Gelovige broeder en zuster, welkom in de strijd, zonder strijd geen overwinning! U die het leven hebt gevonden buiten uzelf in de Heere Jezus Christus alleen, bent terechtgekomen in een strijd die gestreden moet worden door allen die eenmaal zullen ingaan in de heerlijkheid die de Heere Jezus Christus bereid heeft voor allen die Hem vrezen. Deze strijd is geen strijd tegen vlees en bloed, niet tegen mensen, al lijkt dit vaak wel zo te zijn. Nee, dit is een strijd tegen de overheden, tegen de machten, tegen de geweldhebbers van de wereld der duisternis van deze eeuw, ja een strijd tegen de geestelijke boosheden in de lucht (Ef. 6:12). Het is een strijd die niet gestreden kan worden met zwaarden, met geweren, spierballen of grote woorden. Het is een strijd tegen de duivel, die alleen overwonnen kan worden als wij de geestelijke wapenrusting kennen en gebruiken. Paulus wijst ons in Efeze 6 op de waarheid, het is die waarheid die ons vrijmaakt (Joh. 8:32) en een vreugde geeft die niemand kent dan zij die zich door Gods Geest laten leiden. Hij wijst ook op de gerechtigheid waarmee wij ons moeten omgorden, dat is niet alleen de gerechtigheid die ons in Christus geschonken is waardoor wij rechtvaardig voor God staan, maar ook de rechtvaardige daden die volgen als blijk van ons geloof. Hij wijst ons ook op de bereidheid van het Evangelie, oftewel de bereidheid om het Evangelie van vrede te verkondigen waarbij het Woord der waarheid niet uit menselijke wijsheid bestaat maar gedreven en geleid door de Heilige Geest, Gods waarheid en gerechtigheid verkondigd. Hij spreekt van het schild des geloofs, daarmee alleen kunnen wij de vurige pijlen van de boze uitblussen. Het geloof kan nooit teveel verwachten en zonder geloof is het onmogelijk om God te dienen, Hem te verheerlijken en te staan in de strijd tegen de boze. Het geloof omhelsd de zaligheid die ons als het ware als een helm beschermt tegen de vijand en zo worden wij opgeroepen om het Woord van God te nemen als het zwaard des Geestes. Als dan de boze komt met zijn leugens dan mogen wij het zwaard hanteren en hem verslaan met het Woord van onze God. En daarom, broeders en zusters: ‘Het woord van Christus wone rijkelijk in u, in alle wijsheid; leert en vermaant elkander, met psalmen en lofzangen, en geestelijke liederen, zingende den Heere met aangenaamheid in uw hart, Col. 3:16.’

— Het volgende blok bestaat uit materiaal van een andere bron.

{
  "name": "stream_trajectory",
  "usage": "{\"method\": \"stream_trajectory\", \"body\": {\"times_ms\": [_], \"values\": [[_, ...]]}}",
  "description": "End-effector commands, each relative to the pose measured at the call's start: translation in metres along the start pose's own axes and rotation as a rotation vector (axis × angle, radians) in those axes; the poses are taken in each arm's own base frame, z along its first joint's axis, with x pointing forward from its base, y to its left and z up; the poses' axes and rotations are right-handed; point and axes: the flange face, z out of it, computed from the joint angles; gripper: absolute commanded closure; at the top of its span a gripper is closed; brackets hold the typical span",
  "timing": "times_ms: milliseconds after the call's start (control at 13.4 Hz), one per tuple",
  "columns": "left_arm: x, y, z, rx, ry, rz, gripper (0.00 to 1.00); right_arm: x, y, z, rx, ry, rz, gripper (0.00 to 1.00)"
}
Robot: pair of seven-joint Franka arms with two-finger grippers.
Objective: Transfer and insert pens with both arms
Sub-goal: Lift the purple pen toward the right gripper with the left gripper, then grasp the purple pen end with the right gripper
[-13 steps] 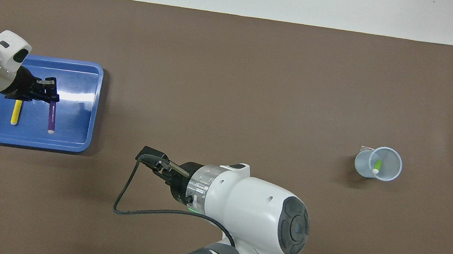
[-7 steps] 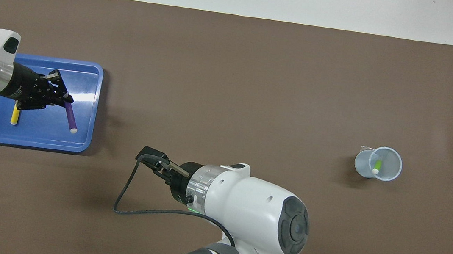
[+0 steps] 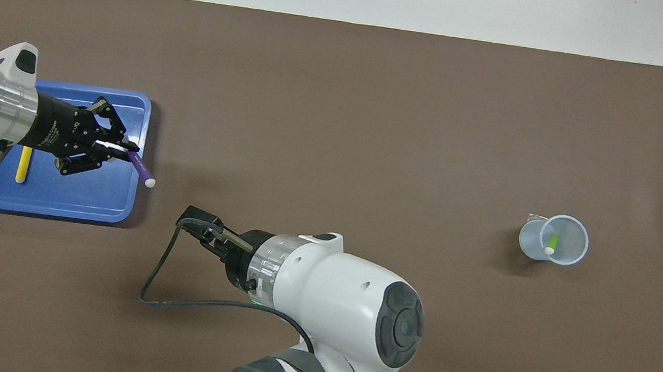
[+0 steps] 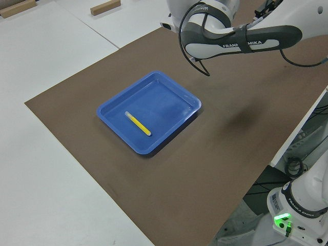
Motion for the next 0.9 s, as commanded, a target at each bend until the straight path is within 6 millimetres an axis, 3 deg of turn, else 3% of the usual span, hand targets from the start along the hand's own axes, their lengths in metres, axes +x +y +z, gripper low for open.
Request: {"method": "stream_trajectory", "body": {"times_ms": [0, 299, 448, 822], "values": [[-0.023, -0.024, -0.005, -0.031, -0.043, -0.144, 1.0, 0.018, -0.007, 0.003, 0.039, 0.034, 0.008, 0.0], [-0.065, -0.053, -0.016, -0.058, -0.023, -0.337, 1.0, 0.028, -0.027, 0.0, 0.091, 0.044, 0.021, 0.0], [-0.075, -0.056, -0.023, -0.074, -0.015, -0.428, 1.0, 0.033, -0.044, 0.007, 0.14, 0.064, 0.027, 0.0], [-0.117, -0.057, -0.014, -0.097, -0.002, -0.526, 1.0, 0.009, -0.046, 0.017, 0.134, 0.034, 0.021, 0.0]]}}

Wij hebben het nodig dat het Woord van Christus ons helemaal vervuld, wij hebben elkaar nodig om samen te leren, elkaar te vermanen en te zingen tot eer van God. Hoe zouden wij anders staande kunnen blijven? Hoe verdrietig dat wij, broeders en zusters, zo verdeeld kunnen zijn. Als we ons verdiepen in de geschiedenis en vandaag om ons heen kijken dan zien wij dat de verdeeldheid niet minder is geworden. Er lijkt een zogenaamde wapenstilstand te zijn gekomen onder hen die samen dezelfde God willen dienen. Vroeger werden de wederdopers door Rome en de Calvinisten vervolgd, gepijnigd, gezien als een pest en als duivels, vandaag lijkt het alles vreedzaam samen te kunnen gaan. Vroeger vervolgde Rome, met de Calvinisten hen die de sabbat in plaats van de zondag hielden. Zij die zelf het Woord wilden onderzoeken en dit toepasten in hun levens werden eens vervolgd, nu wordt het Woord aangepast en wordt er een vrede, vrede en geen gevaar gepredikt. De tijd waarin wij leven is nog veel gevaarlijker als toen. Vandaag geen brandstapels maar kranten vol discussies. Broeders en zusters, wij hebben Gods Geest nodig! Het Woord van onze God maakt ons vrij! Wat maakt het uit wat mensen zeggen en denken? Moeten wij straks niet allen voor Gods rechterstoel verschijnen en wie zal dan schuilen kunnen achter dat wat mensen leerden of belangrijk vonden?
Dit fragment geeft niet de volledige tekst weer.